Those supporting the false memory movement were overwhelmingly preoccupied with the top left cell in Table 1. The top right cell is intriguing but not connected to claims about therapeutic manipulation (Gudjonsson, 2018). Moreover, in the spirit of scientific equipoise, interest should have been expressed for completeness in the bottom two cells. Indeed, prospective studies of medically recorded abuse in childhood have demonstrated that victims may have no later memory at all of what happened to them (Williams, 1994). We return later to the importance of the bottom right cell in a post-Epstein context.

Legitimation and de-legitimation of the false memory movement

Pope (1997) was an early critic of the rhetorical over-claiming from the false memory movement. Such doubts about the empirical credibility of the false memory defence were also rehearsed by Blizzard and Shaw (2019).  Despite such appeals for critical self-reflection and restraint, from the 1990s onwards Elizabeth Loftus persisted in her public role in several high-profile cases, including her work for the defence teams of, amongst others, Ted Bundy, Bill Cosby, Michael Jackson, Robert Durst, O.J. Simpson, Harvey Weinstein and Ghislaine Maxwell (see later). 

Three other factors are relevant in relation to that pattern of the ‘punching down’ role of the false memory defence (with the rich and powerful looking to it as a potential source of judicial exoneration). The first is that its success rate has been lacklustre; most of the accused were then found guilty of serious crimes entailing sexual or non-sexual violence or lost appeals when already convicted. 

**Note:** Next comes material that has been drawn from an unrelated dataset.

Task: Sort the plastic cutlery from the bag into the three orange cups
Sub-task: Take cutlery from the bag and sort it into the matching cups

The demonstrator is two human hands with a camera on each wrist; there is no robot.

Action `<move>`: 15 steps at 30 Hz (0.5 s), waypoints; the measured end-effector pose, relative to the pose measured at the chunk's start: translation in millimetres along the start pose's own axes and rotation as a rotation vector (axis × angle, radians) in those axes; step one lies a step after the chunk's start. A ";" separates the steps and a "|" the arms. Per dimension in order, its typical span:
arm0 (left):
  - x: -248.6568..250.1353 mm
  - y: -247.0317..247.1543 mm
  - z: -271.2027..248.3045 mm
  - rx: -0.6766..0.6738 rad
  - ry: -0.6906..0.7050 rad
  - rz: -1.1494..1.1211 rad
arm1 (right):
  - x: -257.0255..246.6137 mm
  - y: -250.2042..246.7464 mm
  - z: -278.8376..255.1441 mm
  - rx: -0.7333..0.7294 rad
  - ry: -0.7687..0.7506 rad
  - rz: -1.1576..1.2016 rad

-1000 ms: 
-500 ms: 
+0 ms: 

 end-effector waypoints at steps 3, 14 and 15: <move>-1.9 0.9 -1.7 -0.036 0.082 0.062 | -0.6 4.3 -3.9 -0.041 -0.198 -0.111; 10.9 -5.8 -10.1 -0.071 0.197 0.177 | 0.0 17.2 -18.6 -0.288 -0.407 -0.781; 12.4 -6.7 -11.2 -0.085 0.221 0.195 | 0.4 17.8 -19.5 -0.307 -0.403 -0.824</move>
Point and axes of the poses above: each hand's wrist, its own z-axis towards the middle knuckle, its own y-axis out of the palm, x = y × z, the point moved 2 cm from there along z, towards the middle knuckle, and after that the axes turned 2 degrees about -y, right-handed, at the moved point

The second is that much of the work using the defence was not related to celebrities or notorious clergy (such as the paedophile priest Paul Shanley) but disputes about firms using asbestos. The defence was used to cast doubt on the temporal link between a person with industrial disease and those who employed them (Hoult, 2023). 

The third is that the use of findings from the psychological laboratory to query any human testimony, based on historical recall in court, is not analogous to the use of say DNA laboratory testing, which is of shared interest to both defence and prosecution teams in a court context.  A technique is applied to the circumstances and specifics of a case in focus. With the false memory test there is a different logic and role for an expert witness. All that is offered is a generic doubt, based upon distal closed systems findings, provided selectively in the interests of the defence case. This doubt-casting is dubious because it entails the ecological fallacy, creating a spurious scientific confidence and biased reasoning (Uher, 2021; Smedslund, 2016; Adolph, 2019).  Accordingly, judges in both the UK and the USA have at times ruled out the views of false memory expert witnesses because of that diffuse and generic doubt-casting and its consequent lack of case-specific situated relevance.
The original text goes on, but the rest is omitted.